◆ Exercise prompt
From top to bottom, write out the listing exactly and skip every picture.

◆ Dataset content

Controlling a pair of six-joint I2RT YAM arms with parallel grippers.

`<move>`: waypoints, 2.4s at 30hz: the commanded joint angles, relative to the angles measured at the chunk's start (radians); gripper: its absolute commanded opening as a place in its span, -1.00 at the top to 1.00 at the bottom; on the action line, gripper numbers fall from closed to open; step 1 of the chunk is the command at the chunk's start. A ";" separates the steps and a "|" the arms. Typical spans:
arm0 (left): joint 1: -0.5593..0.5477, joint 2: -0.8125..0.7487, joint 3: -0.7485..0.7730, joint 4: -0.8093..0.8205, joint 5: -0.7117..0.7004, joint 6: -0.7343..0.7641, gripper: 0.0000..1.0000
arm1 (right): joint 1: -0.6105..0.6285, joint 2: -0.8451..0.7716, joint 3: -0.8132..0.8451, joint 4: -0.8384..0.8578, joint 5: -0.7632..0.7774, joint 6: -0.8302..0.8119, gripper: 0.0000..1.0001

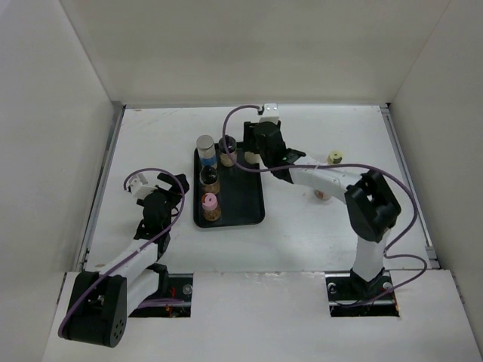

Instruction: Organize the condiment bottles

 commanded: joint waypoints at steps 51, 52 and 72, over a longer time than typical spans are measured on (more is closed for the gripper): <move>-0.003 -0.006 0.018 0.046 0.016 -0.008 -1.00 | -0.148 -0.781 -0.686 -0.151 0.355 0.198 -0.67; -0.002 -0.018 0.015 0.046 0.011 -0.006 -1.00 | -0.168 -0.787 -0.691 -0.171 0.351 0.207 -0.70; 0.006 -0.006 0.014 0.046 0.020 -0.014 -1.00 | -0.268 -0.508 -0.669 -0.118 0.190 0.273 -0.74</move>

◆ Answer to this problem
Controlling a pair of six-joint I2RT YAM arms with parallel grippers.

`<move>`: waypoints, 2.4s at 30hz: the commanded joint angles, relative to the angles measured at the chunk's start (radians); gripper: its absolute commanded opening as a place in its span, -1.00 at the top to 1.00 at the bottom; on the action line, gripper numbers fall from closed to open; step 1 of the chunk is the command at the chunk's start. A ";" separates the steps and a "|" the arms. Typical spans:
arm0 (left): joint 1: -0.5593..0.5477, joint 2: -0.8125..0.7487, joint 3: -0.7485..0.7730, joint 4: -0.8093..0.8205, joint 5: -0.7117..0.7004, joint 6: -0.7343..0.7641, gripper: 0.0000..1.0000
arm1 (right): joint 1: -0.6105..0.6285, joint 2: -0.8451..0.7716, joint 3: -0.8132..0.8451, joint 4: -0.8384..0.8578, joint 5: -0.7632..0.7774, joint 6: -0.8302..0.8119, gripper: 0.0000..1.0001


Instruction: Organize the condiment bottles

 commanded: joint waypoints at steps 51, 52 and 72, over a longer time than typical spans are measured on (more is closed for the gripper): <move>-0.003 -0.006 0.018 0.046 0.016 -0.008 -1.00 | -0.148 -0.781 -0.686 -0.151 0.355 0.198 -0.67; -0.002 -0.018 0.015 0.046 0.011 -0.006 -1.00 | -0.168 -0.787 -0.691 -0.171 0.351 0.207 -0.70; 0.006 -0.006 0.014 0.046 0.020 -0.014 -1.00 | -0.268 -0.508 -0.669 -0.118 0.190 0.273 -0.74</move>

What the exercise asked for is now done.